Так как никаких личных средств у него не было, то он прежде поступления на службу решил добывать их иным путем — журнальною работой. Он решил написать небольшую статью, отправить ее в один из столичных журналов и, получив гонорар, ехать в Москву.
Как желалось Базанову, так и вышло. Статья была принята в редакции журнала, а затем он получил гонорар и очень любезное приглашение — продолжать сотрудничать. День получения денежного пакета с почты стал памятным днем в его жизни.
«Почем знать, думалось ему, может-быть, это — первый шаг на поприще, которое, конечно, не имеет ничего общего с губернаторскою канцелярией, опечалит сначала мать, но затем, быть-может, сделает ее счастливою.»
Новый приятель молодого человека, Стурин, тоже узнал о намерении Базанова — съездить в Москву, находил это совершенно естественным, но однако относился скептически к результатам поездки.
— Книгу я читал, говорил он Базанову. — Умно написана! Я не философ, я профан, наукой философию не считаю… По моему, это — толчение воды, с тою разницей, что какой-нибудь ваш Гегель толчет воду левою рукой, а Шопенгауэр — правою, а третий какой-нибудь там… Кант, что ли, держал пест зубами, что ли. Но толчение годы все одно и то же.
На подобные речи Базанов только усмехался и отвечал иногда шутками.
— Во всяком случае, — говорил он, — философия — старшая сестра всех наук.
— По своему значению или по рождению на свет?
— Платон и Аристотель существовали, когда почти не было юриспруденции, географии, математики…
— Стойте, не клевещите, восклицал Стурин, — за 400 лет до Платона существовал уже Ликург, а главное — был уже Пифагор.
— Ликург, тоже что и Гомер — не индивидуум! А Пифагор более философ, чем математик, — спорил Базанов.
Когда молодой человек собрался ехать в Москву, он несколько изменился: стал веселее и казался совершенно счастливым. Со стороны можно было подумать совершенно иное, и Стурин пошутил очень верно.
— Знаете ли что, милый мой Константин Алексеевич, поглядеть на вас, точно будто вы едете к возлюбленной. Сделали вы предложение тому назад несколько месяцев, ожидали разных обстоятельств, а теперь едете венчаться.
Действительно, Базанов был похож на жениха, ожидающего своей свадьбы.
— Для меня Заквашин интереснее всякой красавицы, — отвечал он.
Чем ближе приближался назначенный день отъезда, тем более Базанов был в нервно веселом настроении духа. Его обыкновенное спокойствие и ровность исчезли. Первый раз в жизни он двигался и говорил быстрее и наконец удивил мать полным согласием взять кое-что съестное на дорогу.
Пелагея Степановна, явившись предложить взять с собой жареного цыпленка и пирог с капустой, была убеждена, что сын отнесется к этому безучастно.

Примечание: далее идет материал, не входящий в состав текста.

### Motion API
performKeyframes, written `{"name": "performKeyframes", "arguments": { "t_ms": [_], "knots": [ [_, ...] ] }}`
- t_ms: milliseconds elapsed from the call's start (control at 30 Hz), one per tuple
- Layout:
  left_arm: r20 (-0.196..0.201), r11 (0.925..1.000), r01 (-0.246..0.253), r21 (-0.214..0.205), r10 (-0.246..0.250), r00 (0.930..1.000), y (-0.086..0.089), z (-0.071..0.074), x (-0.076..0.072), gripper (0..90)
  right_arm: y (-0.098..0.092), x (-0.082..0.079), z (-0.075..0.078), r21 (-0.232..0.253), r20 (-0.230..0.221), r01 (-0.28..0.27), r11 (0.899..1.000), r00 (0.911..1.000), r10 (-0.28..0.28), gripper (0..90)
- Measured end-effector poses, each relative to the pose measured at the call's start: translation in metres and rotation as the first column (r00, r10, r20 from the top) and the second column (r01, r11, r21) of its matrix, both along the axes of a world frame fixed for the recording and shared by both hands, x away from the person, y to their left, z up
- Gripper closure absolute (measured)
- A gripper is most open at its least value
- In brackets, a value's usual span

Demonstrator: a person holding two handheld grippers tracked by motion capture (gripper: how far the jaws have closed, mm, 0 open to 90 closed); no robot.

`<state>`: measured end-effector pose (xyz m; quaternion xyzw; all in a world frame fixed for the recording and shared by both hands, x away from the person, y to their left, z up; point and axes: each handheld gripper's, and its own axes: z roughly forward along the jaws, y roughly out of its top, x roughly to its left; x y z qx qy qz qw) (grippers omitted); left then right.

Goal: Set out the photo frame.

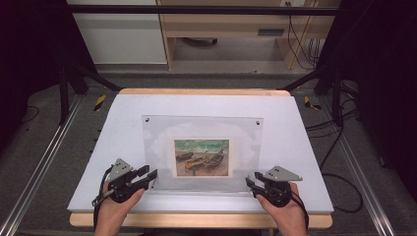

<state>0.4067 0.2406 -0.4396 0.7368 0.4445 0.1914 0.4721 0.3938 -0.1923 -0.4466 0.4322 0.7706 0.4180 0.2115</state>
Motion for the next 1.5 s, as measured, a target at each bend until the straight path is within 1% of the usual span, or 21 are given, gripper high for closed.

К её удивлению Константин весело поблагодарил ее и прибавил:
— Пожалуйста… Это отлично! И экономнее, и вкуснее. А в пирог прибавьте тоже и яиц, как вы всегда это делаете, оно очень вкусно.
В Базанове подобного рода речи имели огромное значение. С тех пор, что он был на свете, Пелагея Степановна ничего подобного от него не слыхала. Еще юношей относился он совершенно равнодушно ко всему, что дадут ему поесть. А тут вдруг он поблагодарил, да еще попросил прибавить в капусту яиц.
«Удивительно! — думала Пелагея Степановна. — Стало-быть сыночек находится в особом душевном состоянии. Хорошо кабы он вернулся от этого сочинителя совершенно изменившись. Почему знать, может-быть, этот философ его — человек разсудительный».
Наконец, наступил день отъезда. Константин весело простился с матерью, снова обещал не задержаться в Москве и быть домой не позже, как через две недели.
IV
В ясный августовский день Базанов очутился среди Москвы. Найти по адресу Заквашина было немудрено. Молодой человек зашел в один из главных книжных магазинов и тотчас же знал, куда отправляться. Он почему-то ожидал, что ему назовут одну из больших, московских улиц, а ему дали оригинальный адрес. На первый раз для непривычного уха странным показались, название: Сивцев Вражек и Криво-Никольский переулок.
Около полудня Базанов среди небольших деревянных домов нашел домик, несколько похожий на его собственный. Только садика не было при нем и двор был гораздо грязнее. Толстый дворник, сонный, или полупьяный, указал ему третий подъезд во дворе.
— Вон там, где собачище-то сидит! — прибавил он..
— Да она не укусит? — спросил Базанов.